We identified and contacted 243 emergency departments across the UK, Northern Ireland, the Channel Islands and the Isle of Man. One hundred eight-three (75.3%) questionnaires were returned or completed online. Four respondents indicated that their departments no longer provided a trauma service and were therefore excluded from further analysis. One questionnaire was completed incorrectly and therefore also excluded. Of the remaining 178 departments, only 49 (27.5%) had resuscitation guidelines or protocols beyond ATLS practices, although 139 (78.1%) centres had a trauma team or trauma call system in place. Ninety-two (51.7%) had guidelines for blood component treatment in trauma, and 88 (49.4%) had guidelines for the use of second line imaging in trauma. There was no significant association between emergency department size, as measured by activity, and the use of protocols or guidelines for resuscitation (p = 0.397), blood component treatment (p = 0.326), imaging (p = 0.762) or the presence of a trauma team/trauma call system (p = 0.524).

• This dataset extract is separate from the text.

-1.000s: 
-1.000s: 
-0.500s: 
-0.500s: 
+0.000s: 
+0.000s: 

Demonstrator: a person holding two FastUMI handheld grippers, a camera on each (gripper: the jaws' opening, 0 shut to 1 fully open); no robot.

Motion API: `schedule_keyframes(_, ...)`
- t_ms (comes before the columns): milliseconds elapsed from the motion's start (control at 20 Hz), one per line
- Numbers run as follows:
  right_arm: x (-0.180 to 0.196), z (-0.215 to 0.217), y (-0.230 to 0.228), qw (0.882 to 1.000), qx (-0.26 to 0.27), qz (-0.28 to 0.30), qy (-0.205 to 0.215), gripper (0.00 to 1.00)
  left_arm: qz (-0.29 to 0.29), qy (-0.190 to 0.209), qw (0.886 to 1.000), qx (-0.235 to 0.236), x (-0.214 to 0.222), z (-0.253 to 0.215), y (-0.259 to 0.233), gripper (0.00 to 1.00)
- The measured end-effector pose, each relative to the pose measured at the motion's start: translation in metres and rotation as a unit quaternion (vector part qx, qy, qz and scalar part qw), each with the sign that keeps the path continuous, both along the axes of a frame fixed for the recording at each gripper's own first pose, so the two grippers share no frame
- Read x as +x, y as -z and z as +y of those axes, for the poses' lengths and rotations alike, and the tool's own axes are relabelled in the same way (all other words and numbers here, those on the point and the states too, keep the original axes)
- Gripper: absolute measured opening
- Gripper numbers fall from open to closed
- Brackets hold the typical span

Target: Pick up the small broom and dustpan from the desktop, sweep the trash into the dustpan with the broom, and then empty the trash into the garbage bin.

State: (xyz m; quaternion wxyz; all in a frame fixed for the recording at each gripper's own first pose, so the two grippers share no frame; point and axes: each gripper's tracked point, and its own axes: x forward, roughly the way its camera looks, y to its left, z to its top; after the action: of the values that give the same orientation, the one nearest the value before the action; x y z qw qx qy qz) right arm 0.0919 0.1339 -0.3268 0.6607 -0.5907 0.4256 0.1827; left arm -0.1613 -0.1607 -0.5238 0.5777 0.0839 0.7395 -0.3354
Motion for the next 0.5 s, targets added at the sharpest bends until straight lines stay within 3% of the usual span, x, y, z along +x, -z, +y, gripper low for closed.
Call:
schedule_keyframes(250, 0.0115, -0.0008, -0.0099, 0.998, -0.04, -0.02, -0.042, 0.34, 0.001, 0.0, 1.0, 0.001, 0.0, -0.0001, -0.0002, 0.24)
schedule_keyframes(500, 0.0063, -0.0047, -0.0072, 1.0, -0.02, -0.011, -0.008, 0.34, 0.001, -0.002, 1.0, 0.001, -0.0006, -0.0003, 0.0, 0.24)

Our survey shows that more than three-quarters of British hospitals now use a trauma team/trauma call system, compared with only 61% 5 years ago,3 which is encouraging. Paradoxically, however, few emergency departments have policies in place to coordinate and integrate the initial assessment and management of trauma patients. This finding raises concerns regarding how effectively trauma resuscitation is conducted, even when a trauma team is assembled. Furthermore, only a minority of emergency departments use protocols to guide other important aspects of management, such as imaging and blood component treatment. The availability of guidelines and protocols did not correlate with the size of emergency departments, as measured by volume of activity.

Protocols and guidelines should not replace reasoned and individualised patient care, but can facilitate thorough and efficient management. The lack of centralisation of trauma services in dedicated centres, as in North America, and the failure to recognise the management of torso trauma as a general surgical subspecialty, have resulted in a critical lack of experience in British hospitals. Using guidelines and protocols to facilitate the initial management of patients with major trauma is therefore arguably of even greater importance in the UK than in countries with more developed trauma services. This study identifies serious deficiencies in this area.

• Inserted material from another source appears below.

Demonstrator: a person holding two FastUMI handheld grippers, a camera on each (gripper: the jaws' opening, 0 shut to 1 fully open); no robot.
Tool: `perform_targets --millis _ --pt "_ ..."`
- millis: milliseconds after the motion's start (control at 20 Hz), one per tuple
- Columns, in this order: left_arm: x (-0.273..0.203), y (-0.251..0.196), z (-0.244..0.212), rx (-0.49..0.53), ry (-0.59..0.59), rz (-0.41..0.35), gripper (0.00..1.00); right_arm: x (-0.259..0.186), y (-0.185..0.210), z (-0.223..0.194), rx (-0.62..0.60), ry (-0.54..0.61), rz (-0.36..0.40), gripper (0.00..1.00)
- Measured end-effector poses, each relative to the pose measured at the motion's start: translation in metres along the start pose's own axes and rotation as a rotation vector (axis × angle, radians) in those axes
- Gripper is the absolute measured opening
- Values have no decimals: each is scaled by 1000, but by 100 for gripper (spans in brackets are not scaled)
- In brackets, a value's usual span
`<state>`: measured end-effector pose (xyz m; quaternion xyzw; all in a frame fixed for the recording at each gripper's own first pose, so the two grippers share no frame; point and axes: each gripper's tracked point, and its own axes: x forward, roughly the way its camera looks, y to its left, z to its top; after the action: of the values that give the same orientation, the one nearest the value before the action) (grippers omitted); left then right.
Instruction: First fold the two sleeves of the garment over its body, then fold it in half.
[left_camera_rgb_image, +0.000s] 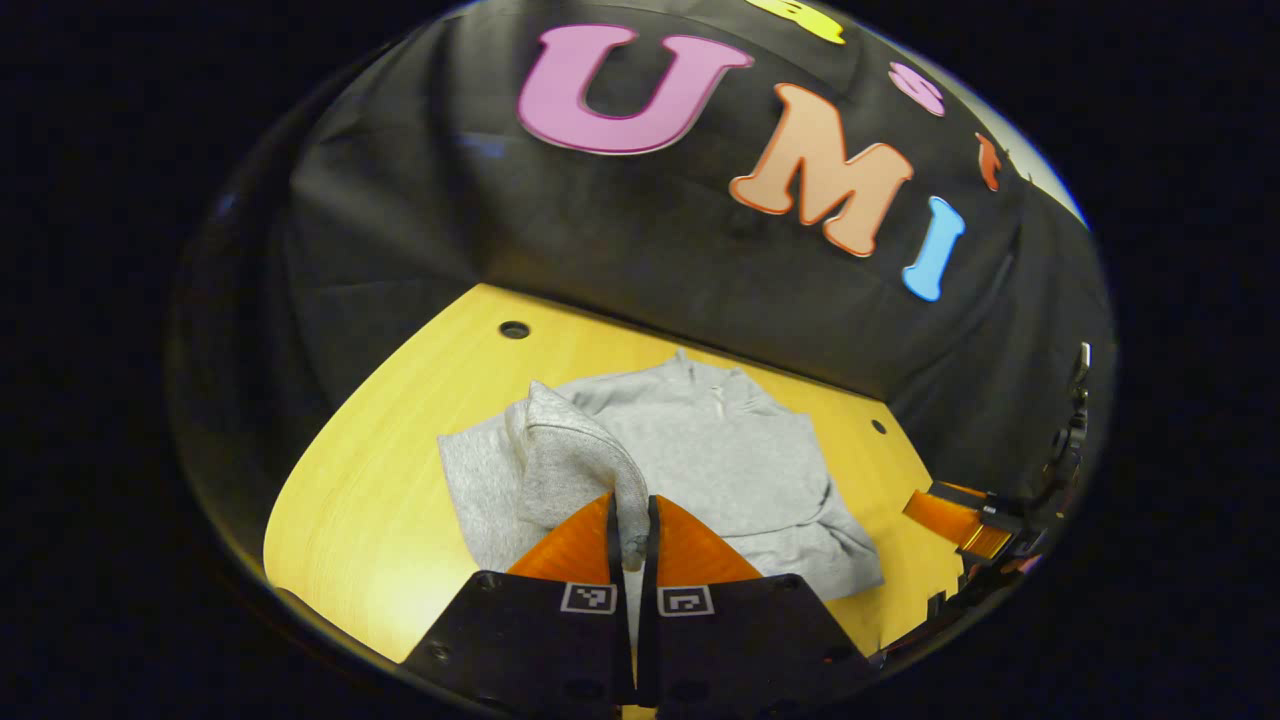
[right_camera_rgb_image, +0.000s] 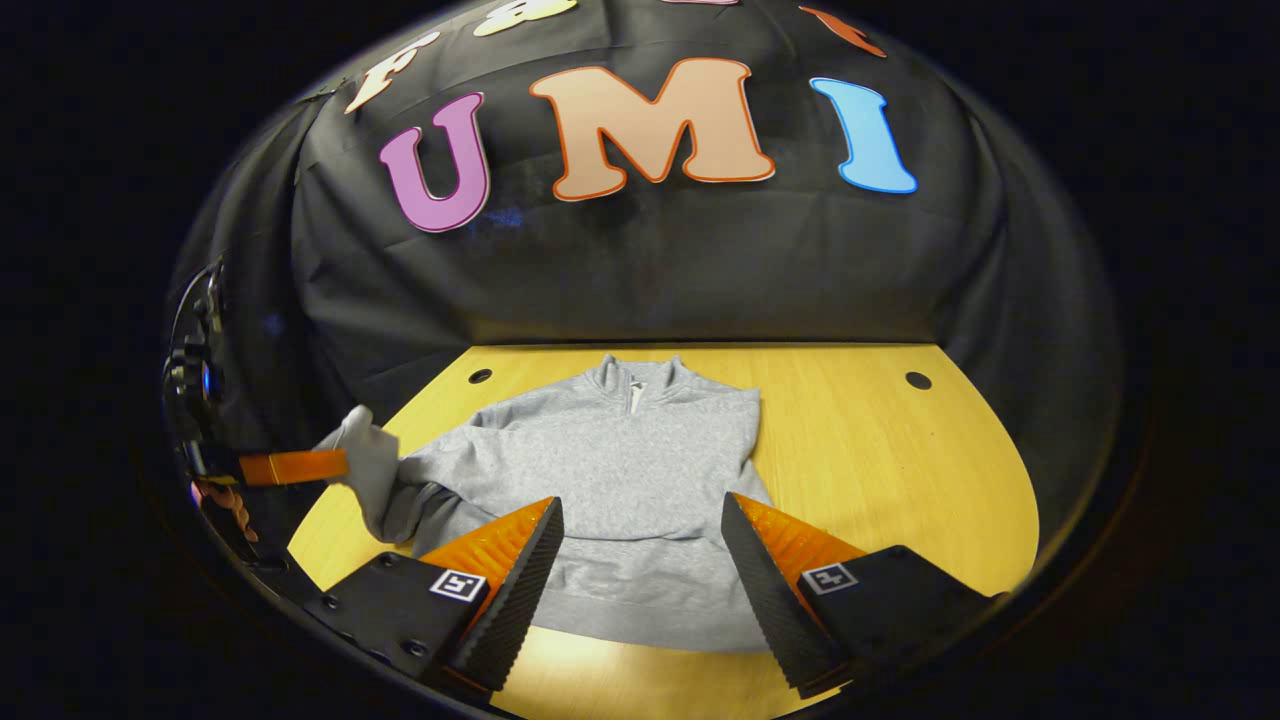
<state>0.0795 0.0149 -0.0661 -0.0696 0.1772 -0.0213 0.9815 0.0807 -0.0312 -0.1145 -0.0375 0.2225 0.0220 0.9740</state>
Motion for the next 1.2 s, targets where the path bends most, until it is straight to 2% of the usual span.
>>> perform_targets --millis 150,250,500,650,700,900,950,1200 --pt "28 -42 17 75 -7 -74 1 -12 -23 -3 23 -3 -36 96" --pt "47 -75 24 114 -16 -128 0 -19 -38 -8 42 2 -62 98" --pt "87 -148 19 270 -4 -258 0 -33 -68 -14 87 15 -97 98" --pt "107 -194 14 302 -4 -338 0 -35 -84 -14 108 14 -123 99" --pt "113 -209 16 315 -10 -361 3 -35 -91 -13 116 12 -136 99" --pt "150 -251 13 380 -31 -425 1 -41 -116 -15 154 7 -178 99" --pt "158 -258 12 399 -33 -437 0 -44 -121 -15 159 9 -185 96" --pt "202 -269 -3 490 6 -433 5 -45 -142 -26 172 29 -213 99"
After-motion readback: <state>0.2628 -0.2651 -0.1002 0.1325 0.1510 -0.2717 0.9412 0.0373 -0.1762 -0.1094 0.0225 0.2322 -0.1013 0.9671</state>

Our study has inherent limitations. The definitions were deliberately loose, and the questionnaire is intentionally brief, to maximise returns. Despite the encouraging return rate of >75%, 60 departments did not send back their questionnaires, leading to potential bias, although there would appear to be no obvious reason why the results should be different in non-responding departments. Furthermore, our study does not address other, equally important aspects of trauma resuscitation, such as leadership, experience and decision making.


Effective trauma resuscitation requires both efficiency and attention to detail, and thus lends itself to a protocol-driven approach.4 Contemporary practice demands frequent and critical reassessment of existing paradigms, and emergency departments should use resuscitation algorithms to direct the initial management of patients with major trauma. Best practice algorithms should be shared locally and ideally agreed nationally. This pertains especially to low-volume, decentralised, non-specialist-led trauma systems, as in the UK.



  • Funding Funding for the cost of obtaining a database of emergency departments in the UK and for postage costs came from a department fund.

  • Competing interests None.

  • Previous presentation: An abstract of this work was presented as a poster at the Association of Surgeons of Great Britain and Ireland annual scientific meeting in May 2008.

  • Contributors and guarantor: MAL, JOJ and EJD conceived the idea for the study. JOJ designed the questionnaire, set up the online survey and contributed to the writing of the article. JMSA mailed out the questionnaires, collated the results, performed the statistical analysis and contributed to the writing of the article. MAL and EJD edited the manuscript. JOJ is the guarantor.

  • Provenance and Peer review Not commissioned; externally peer reviewed.